Noe roller it would be really nice of you to share that recipe with all of us out here in smokey smokey land. Hint Hint


----------



## roller (Apr 24, 2010)

Well I ran into a stump..... She did not have the starter recipe she had the starter in a package in the freezer and the directions on how to get the starter started and how to bake the bread. Soooooooooooo she gave me the starter and the directions. 
I did some searching on google and what I found out is that you cant get the recipe for the starter because the amish people where it came from will not give it out.  I know that there is a hell of alot of people smarter than me that my be able to find it on the net somewhere and I will do some more looking. 
JoshS when I get the starter going and get ready to bake the bread I will gladly express mail you some of the starter so you can get a stsrt of your own if you cant find the recipe...Sorry I tried and will keep on trying...


----------



## rbranstner (Apr 24, 2010)

Here are a couple I have found so far. Just google it and tons of stuff come up. 
http://allrecipes.com/recipe/amish-f...er/detail.aspx
http://www.momswhothink.com/bread-re...hip-bread.html


----------



## dangermouse (Apr 25, 2010)

I always thought the "starter" for friendship bread was just the bread yeast in sugary dough mixture.  no real secret to it, just that it's the same yeast that has grown and reproduced over and over again, so it's hard to just make it from scratch.

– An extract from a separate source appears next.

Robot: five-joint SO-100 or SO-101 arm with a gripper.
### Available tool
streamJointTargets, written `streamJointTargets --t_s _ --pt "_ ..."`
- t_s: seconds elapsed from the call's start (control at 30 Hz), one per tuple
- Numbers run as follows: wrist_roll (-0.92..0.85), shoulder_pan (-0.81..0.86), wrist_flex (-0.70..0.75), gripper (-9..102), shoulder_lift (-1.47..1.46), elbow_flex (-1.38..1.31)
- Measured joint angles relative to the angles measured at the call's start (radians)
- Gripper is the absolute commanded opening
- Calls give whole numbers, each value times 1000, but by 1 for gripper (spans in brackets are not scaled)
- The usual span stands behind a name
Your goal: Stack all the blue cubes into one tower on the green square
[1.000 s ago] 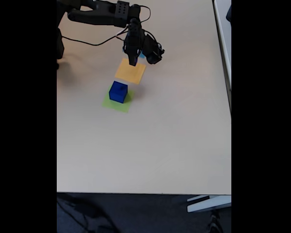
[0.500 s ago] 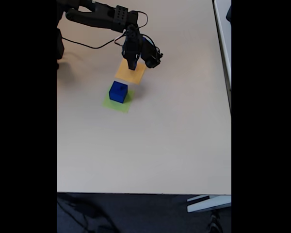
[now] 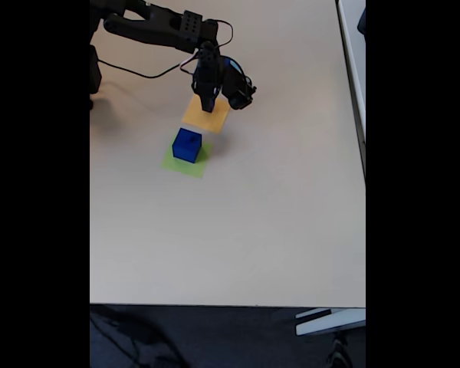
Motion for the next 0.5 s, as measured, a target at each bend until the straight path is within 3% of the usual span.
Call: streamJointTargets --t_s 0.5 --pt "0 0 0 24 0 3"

I've never actually made it though, I'm on a waiting list for a co-worker of mine who makes it every so often.


----------



## joshs (Apr 25, 2010)

Got it started will see how it turns out in 10 days.


----------



## roller (Apr 25, 2010)

Josh if that is the starter that you are going to use then use the baking instructions for baking from the second website the first one is not even close to the baking instructions that she gave me..


----------



## badfrog (Apr 25, 2010)

I just got started making sourdough (much thanks to Bassman's help!). The starter I use came to me in a dry powder like form from a link I found here on the SMF (just sent a self addressed stamped envelope!). IT IS AWESOME! I have made a batch every week since I got it started!  
I am wondering if a chemist type could figure out how to dry the friendship bread starter for easy shipment thru the mail.


----------



## roller (Apr 25, 2010)

I have read something some where on how to do that I will just have to try to find it. Maybe those people  that you got yours from will tell you how to do it..


----------



## coffee_junkie (Apr 25, 2010)

I have the recepe somewhere let me look and I will post tomorrow.


----------



## roller (Apr 25, 2010)

Maybe you could ask that little feller in your Avatar...lol


----------



## tender loins (May 2, 2010)

I have made this in the past and there are literally hundreds of recipes out there, some even include yeast. This one doesn't. 


AMISH FRIENDSHIP STARTER 
1 c. sugar
1 c. milk
1 c. flour

Combine ingredients in a large, deep glass, crockery or plastic container. Cover lightly. If the container has a lid, leave it slightly open, or place a piece of cheesecloth over the container and secure it with a rubber band. Store at room temperature. 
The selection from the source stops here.